(Washington) Saudi Arabia’s Public Investment Fund (PIF) officials have agreed to invest more than US$1 billion in a new business entity controlled by the PGA Tour and Greg Norman would be ousted as Tour President LIV Golf if the deal between the Saudis and the US golf tour goes through, a PGA executive told the US Congress on Tuesday.
The pact allowing the PIF to invest in the PGA Tour shook the world of golf and forced the United States Congress and the United States Department of Justice to look into it, in order to determine whether whether or not it complied with US antitrust law. The Permanent Subcommittee on Investigations has released documents about the discussions that took place ahead of Tuesday’s hearing — in which the architects of the merger and a PGA Tour executive should testify.
Among the findings of the subcommittee are discussions of the possibility of offering Tiger Woods and Rory McIlroy their own team at LIV Golf, a proposal that would never have made it to the ears of the players.
There was no indication during the hearing on Tuesday that Congress was going to block the PGA from partnering with the Saudis.
The chairman of the subcommittee, Senator Richard Blumenthal, said he was troubled by the geopolitical implications of such an association. He recalled Saudi Arabia’s poor human rights record. However, Republicans on the committee were more lenient toward the PGA and the threat it faces when it comes to the PIF, which manages about $600 billion in assets — about 500 times the value of the PGA.
“We are here because we are concerned about the purchase, by an absolute monarchy using its wealth, of an American institution,” Senator Blumenthal said.
On June 6, the PGA and the Saudi Fund agreed to drop all lawsuits against each other and instead unite their business interests into a new business entity, while maintaining the tour’s nonprofit status.

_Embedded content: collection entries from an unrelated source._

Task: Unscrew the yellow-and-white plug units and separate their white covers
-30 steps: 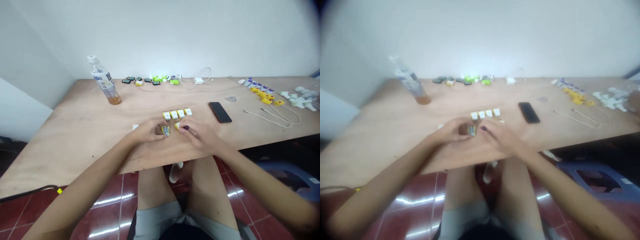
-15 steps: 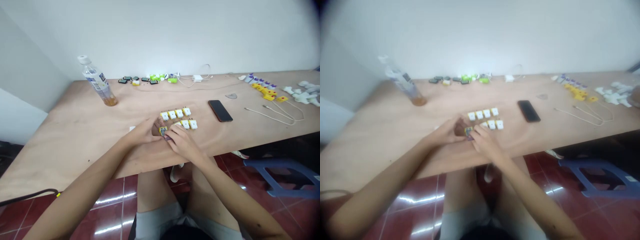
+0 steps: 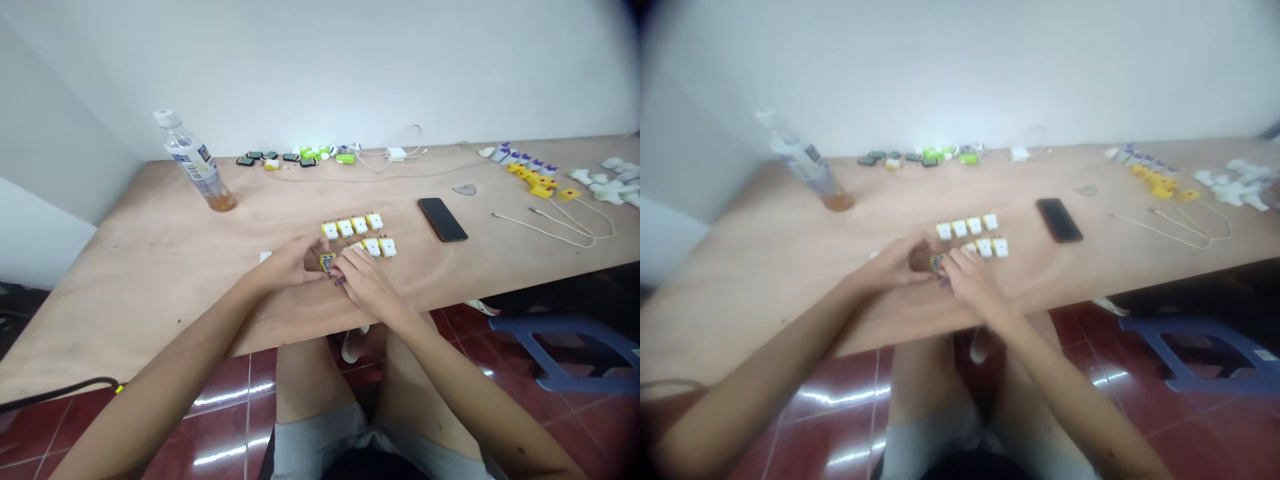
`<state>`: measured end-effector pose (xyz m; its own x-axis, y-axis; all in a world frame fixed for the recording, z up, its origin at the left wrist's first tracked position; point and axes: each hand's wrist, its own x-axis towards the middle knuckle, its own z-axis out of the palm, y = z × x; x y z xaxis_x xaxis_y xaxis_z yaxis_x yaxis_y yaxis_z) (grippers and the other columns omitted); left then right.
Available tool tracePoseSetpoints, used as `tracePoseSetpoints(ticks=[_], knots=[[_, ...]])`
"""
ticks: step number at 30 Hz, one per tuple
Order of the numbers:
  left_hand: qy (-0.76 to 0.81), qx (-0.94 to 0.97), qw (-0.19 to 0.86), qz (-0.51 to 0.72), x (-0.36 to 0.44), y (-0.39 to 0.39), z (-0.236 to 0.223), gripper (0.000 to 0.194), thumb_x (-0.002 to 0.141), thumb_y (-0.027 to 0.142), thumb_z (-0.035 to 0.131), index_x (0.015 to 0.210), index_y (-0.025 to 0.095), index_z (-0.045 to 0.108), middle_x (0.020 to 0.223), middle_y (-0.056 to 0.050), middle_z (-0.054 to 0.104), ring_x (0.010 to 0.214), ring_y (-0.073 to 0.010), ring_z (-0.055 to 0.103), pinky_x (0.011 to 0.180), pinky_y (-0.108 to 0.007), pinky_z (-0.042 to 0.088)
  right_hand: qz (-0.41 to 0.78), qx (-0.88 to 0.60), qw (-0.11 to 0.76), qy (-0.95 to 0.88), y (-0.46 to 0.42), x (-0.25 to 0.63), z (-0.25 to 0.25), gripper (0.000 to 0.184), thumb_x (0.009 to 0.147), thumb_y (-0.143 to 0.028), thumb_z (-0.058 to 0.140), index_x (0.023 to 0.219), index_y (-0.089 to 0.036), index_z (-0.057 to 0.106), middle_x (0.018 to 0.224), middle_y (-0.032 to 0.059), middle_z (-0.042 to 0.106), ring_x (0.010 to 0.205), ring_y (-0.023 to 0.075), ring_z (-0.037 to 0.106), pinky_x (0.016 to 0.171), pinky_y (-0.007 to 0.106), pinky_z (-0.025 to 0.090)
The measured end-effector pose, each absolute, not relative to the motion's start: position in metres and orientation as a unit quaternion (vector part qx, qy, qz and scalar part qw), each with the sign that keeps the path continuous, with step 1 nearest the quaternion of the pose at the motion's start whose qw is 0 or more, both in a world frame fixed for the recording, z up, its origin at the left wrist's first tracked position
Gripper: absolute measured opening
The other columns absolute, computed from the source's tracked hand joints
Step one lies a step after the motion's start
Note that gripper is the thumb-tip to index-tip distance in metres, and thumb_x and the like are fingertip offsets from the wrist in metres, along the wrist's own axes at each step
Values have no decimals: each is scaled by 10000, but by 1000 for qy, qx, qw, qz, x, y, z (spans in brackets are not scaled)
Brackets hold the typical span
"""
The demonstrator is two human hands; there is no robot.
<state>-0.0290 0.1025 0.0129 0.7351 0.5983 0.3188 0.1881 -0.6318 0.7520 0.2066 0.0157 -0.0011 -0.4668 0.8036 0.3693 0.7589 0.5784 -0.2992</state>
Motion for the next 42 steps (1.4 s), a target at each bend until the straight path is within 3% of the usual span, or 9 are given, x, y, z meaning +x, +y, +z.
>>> tracePoseSetpoints(ticks=[7,11,17,21,23,25,28,32,42], knots=[[215,871,352,267,-28,104,15,245,948,348,879,1070,191,735,1074,-66,812,1016,-241,767,957,-363,603,19,-437,253,-863,17,208,-4,269,1174,-182,490,1004,-178,699,996,117,690,944,274,557,867,407,460],[179,875,360,271,-28,105,14,173,967,334,859,915,195,771,1183,-115,816,1118,-265,776,1041,-396,606,15,-435,271,-858,18,208,-5,284,1181,-209,505,991,-184,715,969,112,689,940,274,566,872,411,477],[173,876,359,271,-29,105,12,102,1008,294,814,997,198,848,1255,-133,792,1163,-264,773,1082,-412,609,33,-417,308,-855,18,209,-11,251,1150,-170,552,999,-187,753,954,106,698,938,275,578,873,417,496],[159,878,364,267,-29,105,12,89,1018,262,793,1021,196,853,1257,-135,785,1157,-265,774,1066,-419,622,65,-404,380,-830,14,210,-5,246,1169,-221,534,1130,-183,774,996,115,731,947,273,591,883,432,494],[160,878,363,267,-29,104,12,84,1019,258,792,1013,197,849,1254,-135,784,1156,-266,772,1068,-421,624,120,-410,476,-769,12,209,4,264,1185,-282,519,1169,-207,771,1010,103,731,960,261,612,900,429,494],[162,881,357,265,-29,104,12,83,1015,263,797,1014,199,850,1267,-138,782,1165,-271,771,1076,-423,625,223,-422,581,-659,12,205,16,318,1195,-406,518,1070,-245,762,952,70,698,915,235,610,872,406,493],[161,886,347,261,-29,104,11,88,1015,264,795,1021,199,854,1302,-139,778,1180,-276,775,1088,-425,626,431,-384,662,-479,16,193,34,557,1106,-739,552,849,-258,666,788,17,544,727,195,473,729,368,448],[154,886,349,264,-28,104,11,86,1019,267,796,1027,204,855,1311,-136,790,1189,-277,779,1080,-414,631,578,-304,639,-406,23,176,49,719,941,-952,596,780,-251,623,728,-20,367,667,174,323,655,355,347],[147,883,356,269,-28,104,12,64,1010,239,804,1016,200,853,1276,-135,796,1160,-270,781,1054,-393,637,624,-307,600,-395,28,173,41,755,903,-972,631,732,-238,590,723,-26,339,675,169,281,648,347,298]])
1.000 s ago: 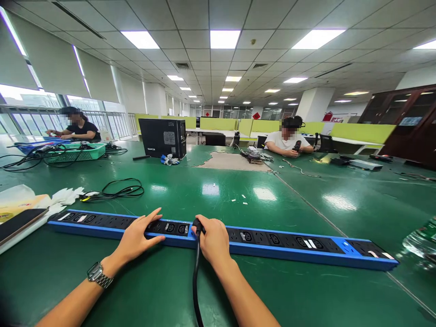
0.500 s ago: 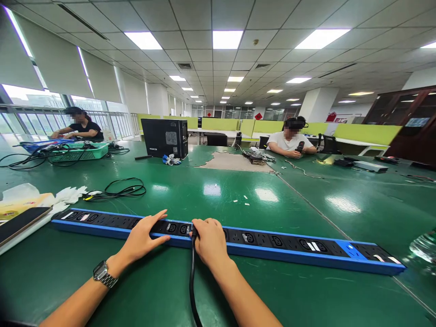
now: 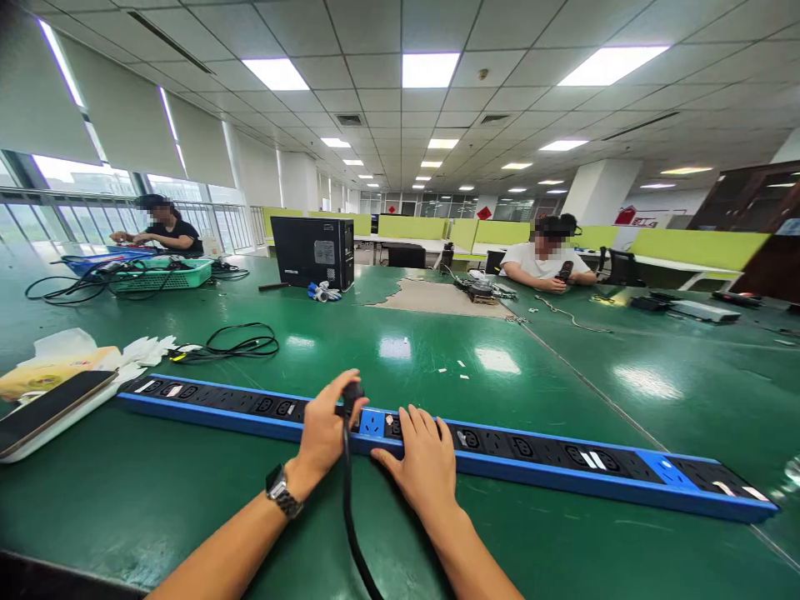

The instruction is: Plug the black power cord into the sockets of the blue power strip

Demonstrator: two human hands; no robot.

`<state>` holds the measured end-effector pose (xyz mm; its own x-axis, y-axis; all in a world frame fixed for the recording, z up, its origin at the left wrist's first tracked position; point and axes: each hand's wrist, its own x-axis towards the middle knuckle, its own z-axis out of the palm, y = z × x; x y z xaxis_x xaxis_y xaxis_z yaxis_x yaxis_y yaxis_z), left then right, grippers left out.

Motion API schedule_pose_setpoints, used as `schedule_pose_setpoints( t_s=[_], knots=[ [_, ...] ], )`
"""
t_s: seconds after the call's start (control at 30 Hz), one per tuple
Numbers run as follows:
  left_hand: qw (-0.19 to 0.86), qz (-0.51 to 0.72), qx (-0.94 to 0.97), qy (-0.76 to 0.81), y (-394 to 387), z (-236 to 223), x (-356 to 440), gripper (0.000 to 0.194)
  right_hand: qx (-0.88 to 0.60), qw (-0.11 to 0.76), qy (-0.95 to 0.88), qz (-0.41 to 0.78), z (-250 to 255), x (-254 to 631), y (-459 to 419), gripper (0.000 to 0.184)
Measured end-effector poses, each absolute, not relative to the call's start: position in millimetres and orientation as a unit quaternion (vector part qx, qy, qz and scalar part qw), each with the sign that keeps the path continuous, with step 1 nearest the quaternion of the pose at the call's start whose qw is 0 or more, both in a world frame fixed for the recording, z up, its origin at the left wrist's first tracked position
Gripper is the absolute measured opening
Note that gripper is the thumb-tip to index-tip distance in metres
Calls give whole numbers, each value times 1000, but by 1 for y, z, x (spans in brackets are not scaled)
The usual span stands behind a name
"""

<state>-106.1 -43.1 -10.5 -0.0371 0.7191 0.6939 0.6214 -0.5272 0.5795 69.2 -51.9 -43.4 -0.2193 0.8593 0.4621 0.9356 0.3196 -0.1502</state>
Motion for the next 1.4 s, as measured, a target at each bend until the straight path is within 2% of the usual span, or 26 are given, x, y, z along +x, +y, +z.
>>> schedule_pose_setpoints(
  t_s=[0.07,0.3,0.4,0.73,0.9,1.03,1.1,1.2,1.23,1.3,1.4],
  knots=[
    [25,557,647,520,-44,-5,-137,35,-577,235,-777,-84,-44,69,-52,63],
    [-58,525,558,639,-62,-9,-288,46,-590,226,-772,-73,-46,69,-50,64],
    [-59,502,550,665,-70,-11,-315,49,-595,223,-769,-68,-46,68,-50,65],
    [2,435,719,541,-53,-25,-215,35,-592,231,-769,-70,-48,68,-50,62],
    [14,419,756,503,-49,-30,-210,34,-595,232,-767,-63,-47,67,-49,59],
    [-21,380,773,508,-50,-35,-215,35,-602,229,-764,-39,-41,66,-51,65],
    [-32,362,771,524,-53,-35,-216,51,-598,243,-763,-25,-34,60,-53,67],
    [-34,340,760,553,-57,-36,-215,96,-558,276,-783,-2,-23,38,-56,62],
    [-36,333,757,561,-58,-37,-214,105,-538,286,-793,8,-19,27,-57,59],
    [-39,322,756,569,-58,-38,-213,109,-502,303,-809,27,-14,2,-57,53],
    [-35,310,760,571,-57,-40,-214,102,-463,320,-826,48,-12,-37,-52,49]
  ],
)
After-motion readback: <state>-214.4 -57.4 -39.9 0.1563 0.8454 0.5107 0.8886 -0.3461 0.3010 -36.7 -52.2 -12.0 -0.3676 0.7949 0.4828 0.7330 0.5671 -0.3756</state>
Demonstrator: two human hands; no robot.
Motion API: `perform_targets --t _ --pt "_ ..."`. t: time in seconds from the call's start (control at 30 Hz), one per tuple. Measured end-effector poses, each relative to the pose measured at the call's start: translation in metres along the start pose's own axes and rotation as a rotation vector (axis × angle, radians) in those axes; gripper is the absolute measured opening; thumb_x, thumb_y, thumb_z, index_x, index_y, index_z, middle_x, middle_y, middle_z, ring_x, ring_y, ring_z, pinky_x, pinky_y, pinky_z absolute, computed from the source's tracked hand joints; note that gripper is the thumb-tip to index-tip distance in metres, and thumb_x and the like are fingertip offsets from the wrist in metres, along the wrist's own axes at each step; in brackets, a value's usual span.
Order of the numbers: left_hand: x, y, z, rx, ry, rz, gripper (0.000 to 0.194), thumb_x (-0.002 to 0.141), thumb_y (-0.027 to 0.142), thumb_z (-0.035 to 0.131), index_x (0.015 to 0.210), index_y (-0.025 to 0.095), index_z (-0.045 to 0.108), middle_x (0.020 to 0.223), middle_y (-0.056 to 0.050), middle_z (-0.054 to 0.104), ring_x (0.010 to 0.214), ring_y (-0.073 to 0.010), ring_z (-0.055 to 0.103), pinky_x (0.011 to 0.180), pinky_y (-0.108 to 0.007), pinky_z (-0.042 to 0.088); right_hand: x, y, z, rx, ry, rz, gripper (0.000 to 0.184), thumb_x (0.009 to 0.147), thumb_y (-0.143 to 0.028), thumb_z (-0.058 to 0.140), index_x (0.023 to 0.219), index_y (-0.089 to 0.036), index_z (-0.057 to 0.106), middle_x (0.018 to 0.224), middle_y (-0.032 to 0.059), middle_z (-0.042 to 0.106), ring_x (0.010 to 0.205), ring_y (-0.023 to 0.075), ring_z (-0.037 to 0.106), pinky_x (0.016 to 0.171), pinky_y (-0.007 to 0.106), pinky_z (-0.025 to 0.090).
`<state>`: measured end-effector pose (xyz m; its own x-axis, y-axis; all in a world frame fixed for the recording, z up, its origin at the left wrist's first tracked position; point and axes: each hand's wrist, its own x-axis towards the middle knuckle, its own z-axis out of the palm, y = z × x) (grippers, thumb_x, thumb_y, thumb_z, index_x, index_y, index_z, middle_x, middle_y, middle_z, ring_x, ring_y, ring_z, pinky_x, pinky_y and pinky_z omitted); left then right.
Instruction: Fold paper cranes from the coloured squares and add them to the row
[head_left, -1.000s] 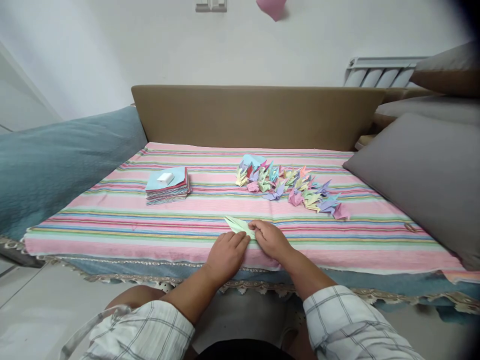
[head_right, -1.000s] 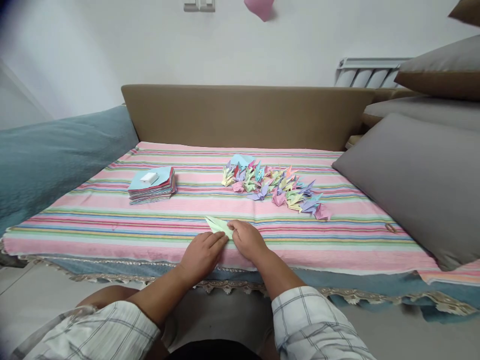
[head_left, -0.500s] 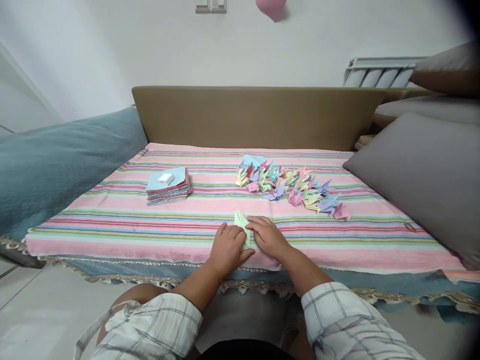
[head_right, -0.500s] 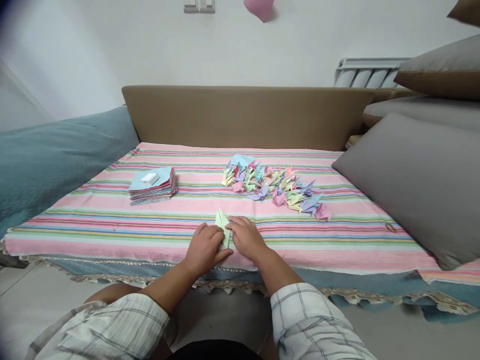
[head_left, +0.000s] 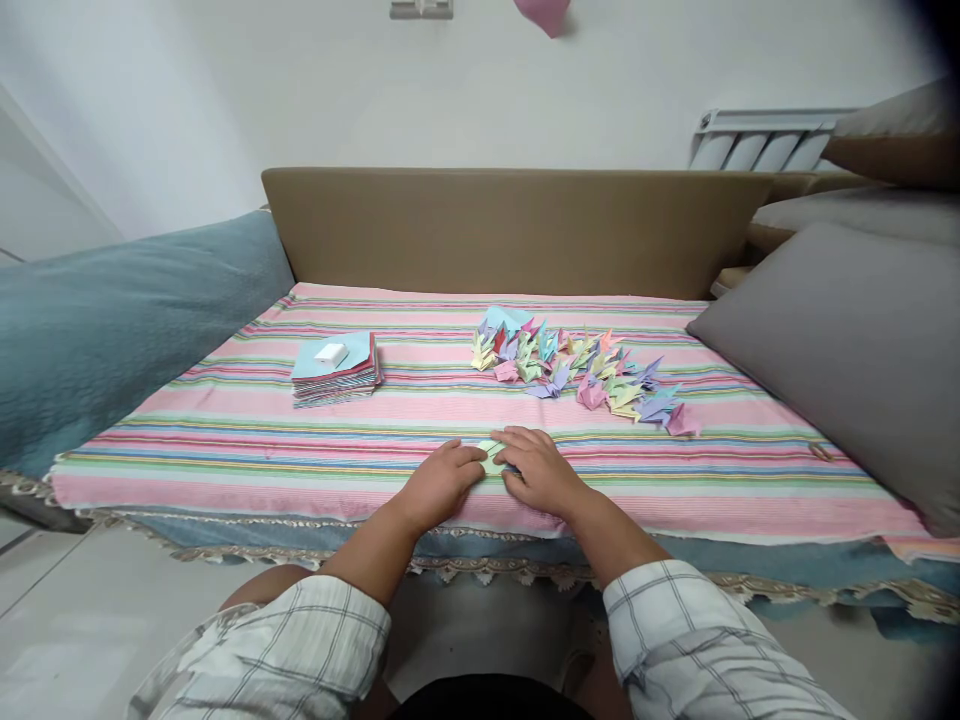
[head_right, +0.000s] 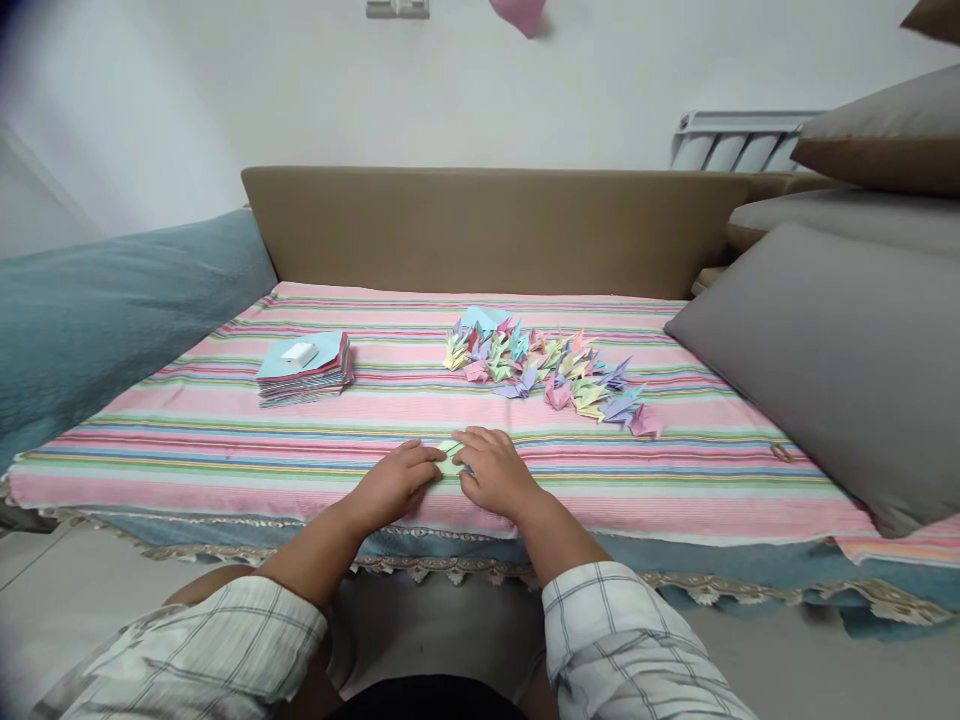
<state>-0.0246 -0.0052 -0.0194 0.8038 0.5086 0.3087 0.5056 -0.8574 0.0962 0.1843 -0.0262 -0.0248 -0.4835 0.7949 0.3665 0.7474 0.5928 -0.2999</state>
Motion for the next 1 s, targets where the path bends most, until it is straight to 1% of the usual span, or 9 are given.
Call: perform_targets --t 0.13,0.27,0.33,0.4,0.47,0.53,0.67,0.9,1.0 --pt "0.002 -0.002 0.003 0.024 -0.015 -0.028 0.02 0.083 0.01 0.043 0.089 0.02 0.06 0.121 -0.006 0.058 0.107 -0.0176 0.054 0.104 -0.043 0.031 -0.001 -0.002 -0.002 0.017 -0.011 0.005 0.021 0.076 -0.017 0.052 0.093 -0.022 0.063 0.117 0.0044 0.061 0.107 0.0233 0.049 0.091 0.043 0.029" --pt "0.002 0.003 0.001 -0.064 0.023 -0.079 0.021 0.078 0.007 0.045 0.088 0.02 0.058 0.114 -0.005 0.062 0.105 -0.0176 0.055 0.103 -0.043 0.032 -0.002 -0.004 -0.002 -0.005 0.009 0.027 0.016 0.077 -0.021 0.054 0.091 -0.023 0.062 0.114 0.0042 0.063 0.102 0.0244 0.049 0.089 0.043 0.029" --pt "0.002 0.006 0.0 -0.119 0.051 -0.102 0.016 0.078 0.011 0.049 0.088 0.02 0.058 0.106 -0.006 0.064 0.102 -0.0185 0.057 0.1 -0.042 0.036 -0.002 -0.004 -0.001 -0.01 0.008 0.043 0.02 0.077 -0.022 0.056 0.096 -0.023 0.061 0.111 0.0062 0.064 0.099 0.0249 0.05 0.087 0.043 0.031" --pt "0.003 0.007 0.001 -0.155 0.072 -0.135 0.01 0.08 0.02 0.053 0.089 0.019 0.058 0.101 -0.007 0.065 0.098 -0.0197 0.058 0.093 -0.039 0.042 -0.002 -0.003 0.0 0.003 0.001 0.046 0.026 0.077 -0.021 0.057 0.102 -0.022 0.059 0.11 0.0075 0.064 0.099 0.0249 0.05 0.085 0.041 0.033" --pt "0.004 0.007 0.002 -0.173 0.088 -0.158 0.012 0.079 0.026 0.057 0.09 0.019 0.059 0.099 -0.008 0.065 0.096 -0.0205 0.058 0.085 -0.035 0.046 -0.001 -0.002 0.001 0.03 -0.005 0.03 0.028 0.077 -0.019 0.056 0.105 -0.021 0.059 0.113 0.0073 0.062 0.1 0.024 0.051 0.085 0.04 0.036" --pt "0.005 0.005 0.005 -0.171 0.111 -0.169 0.013 0.078 0.027 0.06 0.088 0.019 0.06 0.097 -0.008 0.066 0.095 -0.0209 0.058 0.083 -0.034 0.046 -0.002 0.0 0.002 0.057 -0.008 0.009 0.024 0.078 -0.019 0.054 0.101 -0.021 0.061 0.117 0.0066 0.061 0.1 0.023 0.053 0.086 0.039 0.037" --pt "0.007 0.003 0.007 -0.164 0.13 -0.184 0.01 0.076 0.025 0.063 0.084 0.018 0.062 0.088 -0.006 0.068 0.091 -0.021 0.059 0.083 -0.035 0.045 -0.002 0.003 0.003 0.096 0.001 0.007 0.018 0.08 -0.02 0.054 0.095 -0.02 0.063 0.115 0.0074 0.062 0.099 0.0224 0.055 0.086 0.04 0.039" --pt "0.01 0.001 0.005 -0.196 0.106 -0.198 0.004 0.076 0.022 0.063 0.075 0.019 0.065 0.092 -0.005 0.07 0.091 -0.0207 0.061 0.083 -0.035 0.045 -0.001 0.005 0.004 0.168 0.034 0.026 0.01 0.079 -0.018 0.056 0.084 -0.019 0.063 0.11 0.0067 0.065 0.098 0.0204 0.056 0.086 0.037 0.04" --pt "0.011 0.001 0.005 -0.207 0.103 -0.2 0.004 0.076 0.022 0.064 0.075 0.019 0.066 0.09 -0.005 0.07 0.092 -0.0207 0.061 0.083 -0.035 0.044 0.0 0.005 0.003 0.198 0.035 0.031 0.01 0.081 -0.017 0.052 0.08 -0.02 0.062 0.108 0.0065 0.066 0.102 0.0192 0.056 0.086 0.036 0.039"
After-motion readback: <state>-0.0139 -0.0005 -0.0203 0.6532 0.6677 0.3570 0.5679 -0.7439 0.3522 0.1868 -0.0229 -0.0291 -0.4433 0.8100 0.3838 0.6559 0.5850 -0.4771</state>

When Blumenthal asked how much the Saudis had pledged to contribute to this new venture, PGA COO Ron Price swore “over $1 billion”.
Blumenthal tirelessly questioned Price and Jimmy Dunne, a PGA board member and key player in the Saudi deal, about why the Tour hadn’t tried to find alternative sources of funding in order to compete with the LIV circuit and the PIF. In response, Price and Dunne indicated that new business deals with other companies would not have prevented the LIV Tour and PIF from continuing their charm campaign with major PGA headliners.
“My main objective here is to quickly move on from this tumultuous time, so that there is only one professional golf circuit, for the benefit of players, fans, sponsors and volunteers,” said said Dunne.
Those opposed to the merger with the PIF recalled the kingdom’s human rights issues and the murder of journalist Jamal Khasshogi — an order from Mohammed bin Salman, according to the US intelligence service, but allegations that has always denied the Crown Prince of Saudi Arabia. The PIF has already invested in several other professional sports, including soccer (Newcastle United, in the English Premier League) and Formula 1.
“There’s something smelly about the path you’ve taken and it’s because you’re giving in. It’s all about the money and that’s why there’s so much criticism, Mr. Price, Blumenthal said. The share that the Saudis will control will give it financial dominance. They will control the strings of the stock market. »
However, Republican Senator Rand Paul, who is a harsh critic of the Saudi regime, argued that Congress should not meddle in the business of a private company that wants to collaborate with the Saudis. He suggested that the United States reduce arms sales to Saudi Arabia. For his part, Republican Senator Ron Johnson hinted that the involvement of Saudi Arabia and international sport could lead to an improvement in the human rights situation in the kingdom.
“If the kingdom gets involved in golf and other sports, it can help modernize it, provide rights for women. Isn’t that a good thing? asked Johnson.
The documents released on Tuesday also spell out each person’s role in the negotiations on the Saudi side. Among them are Amanda Staveley, a British investor who notably facilitated the acquisition of Newcastle United and is now part of its board of directors, and Roger Devlin, a British businessman. Devlin was the first to approach Dunne to sound out interest in a possible merger with the LIV circuit, the documents show.
A memo from Staveley’s office titled “The Best of Both Worlds” includes the suggestion that Woods and McIlroy be awarded a team each, and suggests that the legendary golfers should play in 10 LIV Tour tournaments each year. Nothing in the documents, however, indicates whether Woods and McIlroy, who have always remained loyal to the PGA, were informed about this.
Woods has only played two tournaments this year and is recovering from ankle surgery. The injury stems from a traffic accident that occurred in Los Angeles in early 2021, which the American says severely limits his ability to compete in potential golf tournaments.